A fúria atingiu o seu auge e foi desvanecendo, pouco e pouco. Voltou portanto a guardar na mesma gaveta a tão reveladora documentação. Deu a volta à chave e guardou-a no bolso do vestido. Ergueu-se, decidida.
Foi então que, como se nada de grave a tivesse atingido, resolveu despedir-se da comadre Juliana. O que fez ainda nesse sábado de manhã, com inaudita serenidade.
No domingo, depois do jantar, meteu num forte saco de plástico um escopro e um martelo devidamente entrapado na cabeça (para evitar excessivo estardalhaço, muito embora o cemitério ficasse isolado do casario da vila). E, aguardando uma hora mais propícia à execução do seu projecto, ainda se espojou no sofá e consumiu duas telenovelas e outros tantos cálices de anis escarchado.
***
Portanto (e retomando o fio à meada), ficou Gonçalina de telefonar à comadre em momento mais oportuno, de casa e não do café-restaurante. E assim o fez.

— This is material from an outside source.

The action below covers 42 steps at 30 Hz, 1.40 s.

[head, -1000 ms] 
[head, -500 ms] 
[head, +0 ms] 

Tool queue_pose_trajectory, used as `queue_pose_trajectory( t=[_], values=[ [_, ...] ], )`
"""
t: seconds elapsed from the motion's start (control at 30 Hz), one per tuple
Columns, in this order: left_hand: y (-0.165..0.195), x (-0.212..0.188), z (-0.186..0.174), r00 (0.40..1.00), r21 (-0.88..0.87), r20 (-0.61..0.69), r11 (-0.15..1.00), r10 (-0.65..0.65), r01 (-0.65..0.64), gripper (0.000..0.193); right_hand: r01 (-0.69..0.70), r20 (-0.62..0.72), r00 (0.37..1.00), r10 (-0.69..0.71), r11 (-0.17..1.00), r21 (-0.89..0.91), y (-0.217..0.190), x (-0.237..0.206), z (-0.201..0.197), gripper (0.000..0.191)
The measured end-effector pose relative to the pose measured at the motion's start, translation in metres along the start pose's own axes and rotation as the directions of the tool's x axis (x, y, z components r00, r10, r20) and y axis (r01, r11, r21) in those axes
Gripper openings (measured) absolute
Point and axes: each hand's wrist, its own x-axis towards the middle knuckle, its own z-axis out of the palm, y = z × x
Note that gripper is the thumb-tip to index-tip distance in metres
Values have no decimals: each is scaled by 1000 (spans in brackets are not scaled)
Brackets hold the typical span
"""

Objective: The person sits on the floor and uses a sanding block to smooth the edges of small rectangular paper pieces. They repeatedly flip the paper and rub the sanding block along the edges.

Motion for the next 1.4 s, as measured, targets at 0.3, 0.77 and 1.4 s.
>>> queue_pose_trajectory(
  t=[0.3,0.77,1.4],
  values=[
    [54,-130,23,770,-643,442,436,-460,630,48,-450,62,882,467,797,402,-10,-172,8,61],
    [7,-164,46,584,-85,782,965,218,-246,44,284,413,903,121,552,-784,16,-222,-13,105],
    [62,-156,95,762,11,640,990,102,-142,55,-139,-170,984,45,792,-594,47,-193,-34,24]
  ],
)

“Esquecia-me de recomendar-te que metesses a chave…”
“Qual chave?”
“Qual havia de ser?, sua cabra com todas as letras! A chave de minha casa, que eu há mais de 10 anos te confiei! Olha, mete-a naquele sítio que bem sabes qual é! Muito lá para dentro! No cu!, ouviste bem?!
“Gonçalina!”
“É que acabei de telefonar ao Mestre Floriano, a pedir-lhe que me trate de substituir as fechaduras, tanto a da porta da sala como a da porta da cozinha! E ponto final na conversa, sua fingida!, sua hipócrita!, sua trai dora!”

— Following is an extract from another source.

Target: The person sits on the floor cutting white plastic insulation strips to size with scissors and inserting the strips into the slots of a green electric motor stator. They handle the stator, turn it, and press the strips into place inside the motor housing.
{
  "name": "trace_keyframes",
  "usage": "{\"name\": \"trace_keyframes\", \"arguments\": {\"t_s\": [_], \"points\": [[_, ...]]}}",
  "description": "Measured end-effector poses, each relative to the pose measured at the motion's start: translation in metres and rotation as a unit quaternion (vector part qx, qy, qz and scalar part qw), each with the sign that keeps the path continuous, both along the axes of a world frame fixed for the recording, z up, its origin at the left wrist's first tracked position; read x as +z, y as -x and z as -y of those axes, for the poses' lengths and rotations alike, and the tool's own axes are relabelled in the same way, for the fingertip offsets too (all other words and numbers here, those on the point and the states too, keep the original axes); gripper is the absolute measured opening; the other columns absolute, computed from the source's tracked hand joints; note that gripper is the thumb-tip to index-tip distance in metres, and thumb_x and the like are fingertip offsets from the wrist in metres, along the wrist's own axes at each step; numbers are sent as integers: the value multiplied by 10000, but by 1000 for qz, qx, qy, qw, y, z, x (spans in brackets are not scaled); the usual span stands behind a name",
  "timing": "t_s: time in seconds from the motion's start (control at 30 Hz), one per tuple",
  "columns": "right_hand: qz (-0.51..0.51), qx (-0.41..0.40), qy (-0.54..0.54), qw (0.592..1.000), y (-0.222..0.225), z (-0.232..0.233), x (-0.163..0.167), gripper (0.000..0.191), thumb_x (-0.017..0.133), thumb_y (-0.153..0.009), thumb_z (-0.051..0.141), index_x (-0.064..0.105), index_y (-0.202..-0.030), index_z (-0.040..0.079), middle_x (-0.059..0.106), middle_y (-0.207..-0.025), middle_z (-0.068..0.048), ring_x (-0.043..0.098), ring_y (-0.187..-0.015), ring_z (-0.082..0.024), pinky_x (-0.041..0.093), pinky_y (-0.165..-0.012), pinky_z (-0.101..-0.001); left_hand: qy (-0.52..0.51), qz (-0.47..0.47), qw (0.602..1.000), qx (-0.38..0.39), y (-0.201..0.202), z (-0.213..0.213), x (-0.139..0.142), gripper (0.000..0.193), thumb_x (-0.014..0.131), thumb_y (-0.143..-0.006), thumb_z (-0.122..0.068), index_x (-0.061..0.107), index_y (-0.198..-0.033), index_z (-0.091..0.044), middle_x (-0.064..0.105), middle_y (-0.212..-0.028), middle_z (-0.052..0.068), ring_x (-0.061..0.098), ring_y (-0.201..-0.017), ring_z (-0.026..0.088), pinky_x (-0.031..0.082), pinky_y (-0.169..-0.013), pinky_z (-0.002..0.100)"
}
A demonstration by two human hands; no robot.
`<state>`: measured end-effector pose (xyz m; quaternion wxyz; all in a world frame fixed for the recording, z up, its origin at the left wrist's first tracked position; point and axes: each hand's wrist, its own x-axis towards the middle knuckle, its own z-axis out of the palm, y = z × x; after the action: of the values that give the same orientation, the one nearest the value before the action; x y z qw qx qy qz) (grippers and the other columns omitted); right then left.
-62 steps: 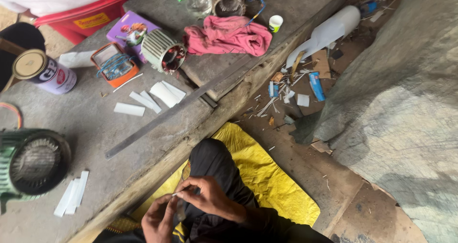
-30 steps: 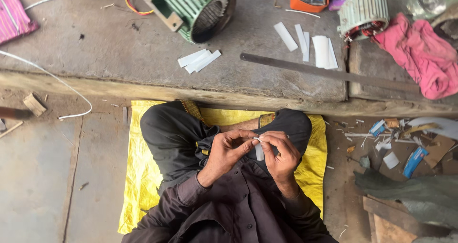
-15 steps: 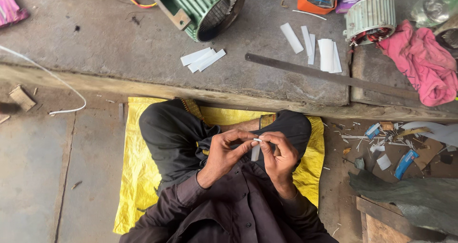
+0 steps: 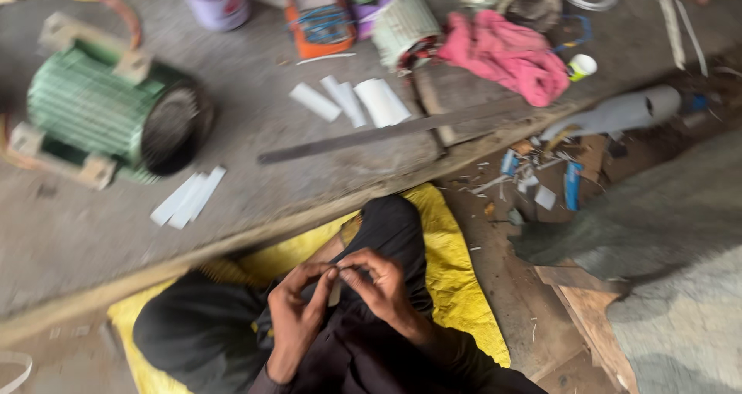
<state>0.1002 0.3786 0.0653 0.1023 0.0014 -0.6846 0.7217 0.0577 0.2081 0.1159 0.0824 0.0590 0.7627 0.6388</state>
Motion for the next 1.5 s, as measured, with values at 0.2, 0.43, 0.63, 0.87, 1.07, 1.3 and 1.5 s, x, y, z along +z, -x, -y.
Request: {"name": "trace_keyframes", "arguments": {"t_s": [0.2,0.43,0.63,0.87,1.07,1.3,1.5], "points": [[75,16,80,994,0,-41,-20,158,731,-985,97,696,-1071,-31,736,-998,-104,733,-923,-140,605,-780,-262,70,0,997,-38,7,-43,-2,178,770,-874,-171,778,-982,-29,802,-929,73,773,-876,156,590,-773,286],[40,-16,63,997,-1,-62,-29,159,706,-999,107,671,-1061,-35,693,-980,-85,719,-917,-141,601,-785,-271,104,20,993,-42,11,-70,-7,172,795,-845,-169,804,-961,-42,828,-892,59,784,-862,141,589,-775,290],[49,-25,75,996,1,-68,-28,173,704,-992,112,669,-1055,-46,680,-995,-89,705,-911,-144,596,-779,-279,110,7,992,-53,14,-80,-8,169,785,-857,-172,776,-945,-27,805,-852,62,766,-804,136,581,-749,292],[68,25,69,995,3,-83,-24,177,703,-1003,134,684,-1049,-36,702,-966,-87,700,-880,-135,594,-762,-284,122,24,989,-79,15,-84,-6,183,742,-893,-198,762,-949,-25,786,-846,68,755,-770,136,583,-725,296],[48,33,64,996,5,-85,-22,179,695,-1009,146,671,-1048,-28,691,-974,-80,696,-892,-135,601,-773,-294,126,26,988,-81,15,-84,-9,189,744,-891,-204,764,-951,-25,790,-860,72,766,-795,144,589,-740,300],[70,30,64,995,2,-88,-25,191,696,-1006,159,666,-1061,-22,692,-975,-81,694,-905,-135,584,-764,-276,109,-9,991,-70,14,-90,-12,184,749,-888,-184,749,-952,-12,786,-863,74,763,-812,143,584,-736,298],[38,-64,121,990,8,-140,-21,183,653,-1013,148,663,-1129,7,728,-1007,-95,686,-883,-124,564,-749,-263,76,40,993,-84,31,-135,-9,131,668,-968,-155,691,-1009,-34,737,-771,77,685,-692,135,565,-642,299]]}}
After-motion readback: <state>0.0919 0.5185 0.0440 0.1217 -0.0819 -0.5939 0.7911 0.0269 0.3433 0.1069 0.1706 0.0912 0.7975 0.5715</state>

“Escuta, Gonçalina! Quando andaste, alta noite, naquela batalha campal, no cemitério, não deste por te ter caído da orelha um dos brincos de filigrana? Alguém o encontrou! Pessoa honesta, e foi levá-lo à Polícia! – Fingida, eu? E tu és mentirosa, como não há outra! Como poderias tu partir no sábado à tarde, se precisavas de estar aqui bastante depois, na noite de domingo? Aliás, houve quem te visse no quintal a apanhar maçãs, ontem de manhã, domingo, se bem te lembras. E o próprio taxista que te levou ao aeroporto disse mesmo, sem papas na língua, a hora a que saíram de Fervença: ‘Aí p’las 5 e um quarto da madrugada.’ Já hoje, note-se bem, segunda-feira, de acordo com o meu calendário. Se eu for perguntar ao aeroporto o dia e a hora exacta em que embarcaste… talvez não me digam. Mas não te esqueças de que sempre há-de haver pessoa de mais autoridade a quem não façam questão de esconder nada de nada! Por isso… bico calado! Fica-te p’lo meu conselho!”
Gonçalina Cardoso desligou ostensivamente o telefone, atordoada. Num torvelinho, acudiu-lhe à lembrança o picaresco pormenor das mútuas saudades do Valentino pela Passareta e da Passareta pelo Valentino.